#### REQUIRED WORK:
Supply the number of lines in the data below that hold "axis", and let that number be the whole answer.

*** Begin section ***

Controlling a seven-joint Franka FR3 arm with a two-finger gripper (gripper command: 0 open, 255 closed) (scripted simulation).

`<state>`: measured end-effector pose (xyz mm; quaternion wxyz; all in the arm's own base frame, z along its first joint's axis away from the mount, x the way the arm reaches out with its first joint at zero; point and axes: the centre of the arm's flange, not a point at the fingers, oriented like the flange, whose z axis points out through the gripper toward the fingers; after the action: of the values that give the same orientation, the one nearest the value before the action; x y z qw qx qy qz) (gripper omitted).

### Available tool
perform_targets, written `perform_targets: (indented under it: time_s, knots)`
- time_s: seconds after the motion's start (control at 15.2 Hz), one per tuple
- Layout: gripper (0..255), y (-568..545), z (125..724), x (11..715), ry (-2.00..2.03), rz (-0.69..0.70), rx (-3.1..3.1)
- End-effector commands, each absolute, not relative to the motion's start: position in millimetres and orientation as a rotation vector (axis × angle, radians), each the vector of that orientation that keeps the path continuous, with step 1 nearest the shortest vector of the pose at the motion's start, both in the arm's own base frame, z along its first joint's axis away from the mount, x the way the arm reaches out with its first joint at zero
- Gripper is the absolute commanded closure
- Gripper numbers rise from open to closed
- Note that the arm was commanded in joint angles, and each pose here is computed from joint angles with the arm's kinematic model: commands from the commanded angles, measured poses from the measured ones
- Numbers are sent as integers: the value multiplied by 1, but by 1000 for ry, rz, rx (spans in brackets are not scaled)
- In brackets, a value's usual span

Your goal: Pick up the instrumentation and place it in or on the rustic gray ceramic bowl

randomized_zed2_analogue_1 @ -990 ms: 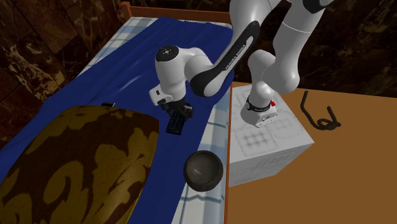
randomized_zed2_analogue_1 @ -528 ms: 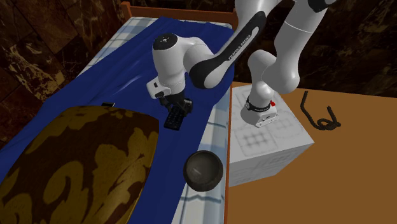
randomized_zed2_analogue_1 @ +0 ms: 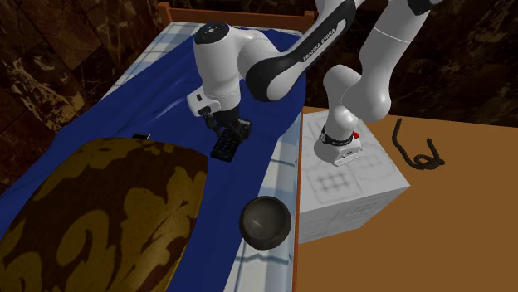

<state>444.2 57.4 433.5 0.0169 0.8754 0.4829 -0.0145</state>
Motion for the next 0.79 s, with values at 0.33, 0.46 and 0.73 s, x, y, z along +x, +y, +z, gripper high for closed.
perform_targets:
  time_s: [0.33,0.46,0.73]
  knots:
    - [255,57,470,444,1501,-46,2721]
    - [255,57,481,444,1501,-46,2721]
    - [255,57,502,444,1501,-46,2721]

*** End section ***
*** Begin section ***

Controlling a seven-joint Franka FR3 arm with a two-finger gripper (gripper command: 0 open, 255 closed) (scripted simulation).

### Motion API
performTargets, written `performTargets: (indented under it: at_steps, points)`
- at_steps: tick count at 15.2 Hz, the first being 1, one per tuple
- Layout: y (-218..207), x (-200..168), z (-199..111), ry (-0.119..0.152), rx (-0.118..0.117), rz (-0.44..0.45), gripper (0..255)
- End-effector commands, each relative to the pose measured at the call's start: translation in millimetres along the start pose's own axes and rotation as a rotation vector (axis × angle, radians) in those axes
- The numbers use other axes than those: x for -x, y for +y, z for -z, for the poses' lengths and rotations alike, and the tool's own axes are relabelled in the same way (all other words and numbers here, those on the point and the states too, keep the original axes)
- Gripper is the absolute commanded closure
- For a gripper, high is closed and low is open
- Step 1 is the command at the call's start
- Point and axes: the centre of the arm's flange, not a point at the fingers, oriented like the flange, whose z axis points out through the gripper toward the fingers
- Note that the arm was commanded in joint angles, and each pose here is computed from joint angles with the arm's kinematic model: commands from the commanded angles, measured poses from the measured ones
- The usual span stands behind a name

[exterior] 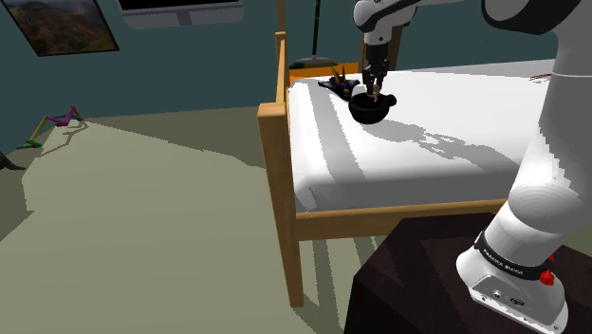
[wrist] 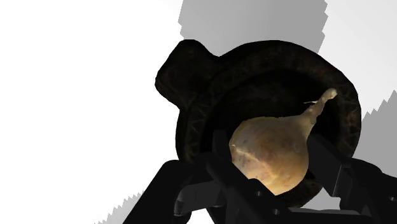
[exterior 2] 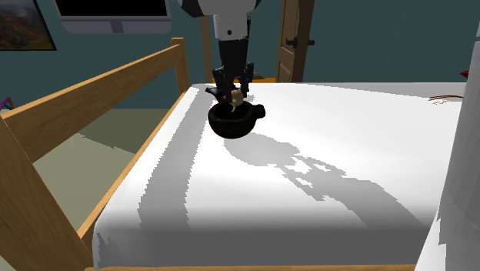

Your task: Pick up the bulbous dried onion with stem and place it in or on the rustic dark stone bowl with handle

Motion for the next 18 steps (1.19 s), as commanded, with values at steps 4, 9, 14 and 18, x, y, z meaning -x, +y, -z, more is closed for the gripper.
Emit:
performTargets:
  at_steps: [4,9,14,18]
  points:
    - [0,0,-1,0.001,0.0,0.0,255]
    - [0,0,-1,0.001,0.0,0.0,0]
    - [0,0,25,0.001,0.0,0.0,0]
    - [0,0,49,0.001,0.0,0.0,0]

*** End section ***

#### OUTPUT OF THE TASK:
4